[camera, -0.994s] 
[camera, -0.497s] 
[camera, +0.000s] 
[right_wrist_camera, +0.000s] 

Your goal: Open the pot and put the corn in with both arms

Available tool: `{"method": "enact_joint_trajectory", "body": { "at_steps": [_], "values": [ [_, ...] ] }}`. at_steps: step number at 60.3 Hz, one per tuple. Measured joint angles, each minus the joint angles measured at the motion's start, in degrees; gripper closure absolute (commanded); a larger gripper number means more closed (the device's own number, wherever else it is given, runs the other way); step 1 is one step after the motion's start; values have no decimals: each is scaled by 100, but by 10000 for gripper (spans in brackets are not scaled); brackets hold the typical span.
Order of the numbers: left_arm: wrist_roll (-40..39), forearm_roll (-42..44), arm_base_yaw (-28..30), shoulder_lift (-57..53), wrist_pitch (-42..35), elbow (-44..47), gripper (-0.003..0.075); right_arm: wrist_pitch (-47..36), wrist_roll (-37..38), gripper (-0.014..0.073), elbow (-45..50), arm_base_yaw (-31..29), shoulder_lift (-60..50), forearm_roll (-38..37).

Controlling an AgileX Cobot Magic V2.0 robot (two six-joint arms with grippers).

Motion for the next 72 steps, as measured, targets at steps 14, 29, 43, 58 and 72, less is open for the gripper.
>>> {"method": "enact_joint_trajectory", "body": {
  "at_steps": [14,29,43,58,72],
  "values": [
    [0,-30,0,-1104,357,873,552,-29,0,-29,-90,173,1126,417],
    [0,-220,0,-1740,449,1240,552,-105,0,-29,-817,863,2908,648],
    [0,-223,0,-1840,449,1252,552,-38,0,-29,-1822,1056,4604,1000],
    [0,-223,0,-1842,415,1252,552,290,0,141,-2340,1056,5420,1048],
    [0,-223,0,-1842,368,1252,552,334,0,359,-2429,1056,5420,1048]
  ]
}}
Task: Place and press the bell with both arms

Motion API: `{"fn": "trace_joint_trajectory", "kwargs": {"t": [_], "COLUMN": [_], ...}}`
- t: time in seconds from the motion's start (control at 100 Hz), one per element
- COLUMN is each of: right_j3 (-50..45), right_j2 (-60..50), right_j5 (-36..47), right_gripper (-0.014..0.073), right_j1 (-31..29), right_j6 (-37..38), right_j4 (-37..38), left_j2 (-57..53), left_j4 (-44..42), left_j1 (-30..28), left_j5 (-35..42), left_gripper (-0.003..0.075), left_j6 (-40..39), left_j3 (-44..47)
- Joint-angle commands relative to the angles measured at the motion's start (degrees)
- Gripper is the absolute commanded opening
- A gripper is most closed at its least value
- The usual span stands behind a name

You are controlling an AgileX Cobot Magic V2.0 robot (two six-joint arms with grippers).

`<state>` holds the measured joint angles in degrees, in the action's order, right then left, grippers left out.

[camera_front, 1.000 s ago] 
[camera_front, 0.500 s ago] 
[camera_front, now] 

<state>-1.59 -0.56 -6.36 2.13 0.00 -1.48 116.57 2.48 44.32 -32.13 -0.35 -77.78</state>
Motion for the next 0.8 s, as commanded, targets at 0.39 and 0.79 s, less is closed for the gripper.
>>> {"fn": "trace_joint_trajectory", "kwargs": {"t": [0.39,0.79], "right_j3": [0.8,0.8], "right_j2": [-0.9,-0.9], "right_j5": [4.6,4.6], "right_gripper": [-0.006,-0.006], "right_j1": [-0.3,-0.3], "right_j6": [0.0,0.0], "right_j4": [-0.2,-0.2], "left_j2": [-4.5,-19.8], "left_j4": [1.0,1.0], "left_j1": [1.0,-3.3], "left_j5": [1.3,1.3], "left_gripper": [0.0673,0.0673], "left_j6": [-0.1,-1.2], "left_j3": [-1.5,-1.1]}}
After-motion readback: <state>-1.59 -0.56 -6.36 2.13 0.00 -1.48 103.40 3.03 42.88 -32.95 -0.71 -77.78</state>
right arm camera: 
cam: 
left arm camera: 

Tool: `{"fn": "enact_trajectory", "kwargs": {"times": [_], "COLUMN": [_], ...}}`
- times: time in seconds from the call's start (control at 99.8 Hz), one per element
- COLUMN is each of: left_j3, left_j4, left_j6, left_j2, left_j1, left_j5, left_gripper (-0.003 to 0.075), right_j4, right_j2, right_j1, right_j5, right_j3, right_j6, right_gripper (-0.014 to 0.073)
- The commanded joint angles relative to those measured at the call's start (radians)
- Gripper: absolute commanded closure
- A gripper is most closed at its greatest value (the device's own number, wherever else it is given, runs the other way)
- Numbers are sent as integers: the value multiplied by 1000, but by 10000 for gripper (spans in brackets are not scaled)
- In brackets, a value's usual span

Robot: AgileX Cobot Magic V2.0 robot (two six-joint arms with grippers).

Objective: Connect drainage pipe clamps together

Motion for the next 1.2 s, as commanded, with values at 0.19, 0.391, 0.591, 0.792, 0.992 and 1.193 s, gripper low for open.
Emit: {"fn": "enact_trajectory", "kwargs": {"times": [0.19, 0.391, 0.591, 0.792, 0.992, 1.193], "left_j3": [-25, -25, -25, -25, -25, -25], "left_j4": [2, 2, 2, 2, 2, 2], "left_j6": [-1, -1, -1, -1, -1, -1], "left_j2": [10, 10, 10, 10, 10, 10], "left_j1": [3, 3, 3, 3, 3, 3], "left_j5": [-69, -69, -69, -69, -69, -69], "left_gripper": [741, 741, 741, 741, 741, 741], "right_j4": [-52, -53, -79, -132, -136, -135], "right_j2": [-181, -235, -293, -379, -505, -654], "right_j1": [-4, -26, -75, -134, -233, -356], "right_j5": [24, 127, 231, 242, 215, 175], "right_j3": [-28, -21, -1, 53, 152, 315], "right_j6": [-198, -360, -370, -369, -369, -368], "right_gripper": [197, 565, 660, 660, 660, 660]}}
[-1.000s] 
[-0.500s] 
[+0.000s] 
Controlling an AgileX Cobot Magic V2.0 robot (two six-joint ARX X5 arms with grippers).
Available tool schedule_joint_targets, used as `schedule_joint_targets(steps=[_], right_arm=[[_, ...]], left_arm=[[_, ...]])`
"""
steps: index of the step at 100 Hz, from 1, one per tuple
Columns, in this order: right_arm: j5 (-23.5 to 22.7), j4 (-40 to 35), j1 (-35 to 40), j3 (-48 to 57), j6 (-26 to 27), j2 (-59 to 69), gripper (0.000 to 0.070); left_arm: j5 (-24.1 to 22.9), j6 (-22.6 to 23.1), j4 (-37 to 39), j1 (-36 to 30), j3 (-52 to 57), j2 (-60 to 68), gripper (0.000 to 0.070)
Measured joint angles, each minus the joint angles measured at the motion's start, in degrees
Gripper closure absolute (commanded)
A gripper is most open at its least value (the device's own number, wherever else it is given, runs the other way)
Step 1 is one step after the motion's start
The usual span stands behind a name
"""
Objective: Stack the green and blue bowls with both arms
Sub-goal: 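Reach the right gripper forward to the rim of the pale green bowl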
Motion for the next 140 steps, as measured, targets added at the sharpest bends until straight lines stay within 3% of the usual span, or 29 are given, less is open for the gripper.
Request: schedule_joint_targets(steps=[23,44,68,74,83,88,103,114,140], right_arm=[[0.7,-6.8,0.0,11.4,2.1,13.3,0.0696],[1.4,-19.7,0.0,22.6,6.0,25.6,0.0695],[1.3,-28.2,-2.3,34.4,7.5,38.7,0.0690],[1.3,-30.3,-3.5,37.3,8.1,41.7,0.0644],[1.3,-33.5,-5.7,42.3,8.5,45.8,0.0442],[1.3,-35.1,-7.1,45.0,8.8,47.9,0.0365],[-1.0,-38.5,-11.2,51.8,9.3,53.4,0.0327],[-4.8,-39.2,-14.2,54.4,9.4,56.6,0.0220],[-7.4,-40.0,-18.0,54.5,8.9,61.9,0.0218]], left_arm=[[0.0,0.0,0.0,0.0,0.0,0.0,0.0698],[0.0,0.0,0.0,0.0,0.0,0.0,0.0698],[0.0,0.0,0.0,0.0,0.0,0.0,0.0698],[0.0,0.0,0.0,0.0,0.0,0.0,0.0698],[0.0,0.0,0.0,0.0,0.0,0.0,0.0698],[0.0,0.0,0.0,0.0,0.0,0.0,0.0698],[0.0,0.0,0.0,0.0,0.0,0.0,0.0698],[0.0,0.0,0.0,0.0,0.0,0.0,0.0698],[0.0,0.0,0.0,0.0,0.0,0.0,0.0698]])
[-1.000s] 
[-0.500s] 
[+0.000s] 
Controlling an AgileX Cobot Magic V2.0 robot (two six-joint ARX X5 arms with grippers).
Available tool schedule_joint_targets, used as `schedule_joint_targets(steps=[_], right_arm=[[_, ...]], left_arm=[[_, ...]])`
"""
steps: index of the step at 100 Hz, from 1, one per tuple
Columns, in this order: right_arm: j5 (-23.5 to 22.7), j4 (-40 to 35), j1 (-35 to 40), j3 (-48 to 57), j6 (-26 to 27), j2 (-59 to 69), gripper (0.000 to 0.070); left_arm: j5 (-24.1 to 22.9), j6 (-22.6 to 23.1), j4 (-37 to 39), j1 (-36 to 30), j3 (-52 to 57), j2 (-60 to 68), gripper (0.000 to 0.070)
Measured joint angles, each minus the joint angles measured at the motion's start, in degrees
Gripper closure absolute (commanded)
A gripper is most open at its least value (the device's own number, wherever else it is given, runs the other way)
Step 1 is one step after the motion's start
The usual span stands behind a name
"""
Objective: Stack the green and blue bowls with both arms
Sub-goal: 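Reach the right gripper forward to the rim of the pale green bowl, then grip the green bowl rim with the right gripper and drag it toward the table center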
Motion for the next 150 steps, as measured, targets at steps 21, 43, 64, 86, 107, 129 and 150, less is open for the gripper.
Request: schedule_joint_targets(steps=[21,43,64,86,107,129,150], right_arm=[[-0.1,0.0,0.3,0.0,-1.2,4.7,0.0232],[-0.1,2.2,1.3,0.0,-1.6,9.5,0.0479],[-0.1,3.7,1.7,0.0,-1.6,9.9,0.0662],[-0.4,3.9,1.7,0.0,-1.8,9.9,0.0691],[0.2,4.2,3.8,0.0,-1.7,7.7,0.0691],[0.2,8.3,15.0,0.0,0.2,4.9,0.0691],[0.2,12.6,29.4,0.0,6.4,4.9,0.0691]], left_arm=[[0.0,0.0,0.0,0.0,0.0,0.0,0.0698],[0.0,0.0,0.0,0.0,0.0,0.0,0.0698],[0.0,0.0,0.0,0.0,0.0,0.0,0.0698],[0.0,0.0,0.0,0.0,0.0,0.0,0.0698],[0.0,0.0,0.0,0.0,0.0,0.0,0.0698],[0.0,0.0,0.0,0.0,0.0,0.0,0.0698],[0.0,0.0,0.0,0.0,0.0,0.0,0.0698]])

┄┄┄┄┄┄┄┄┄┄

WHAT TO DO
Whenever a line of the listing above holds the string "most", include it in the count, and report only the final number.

RESULT
4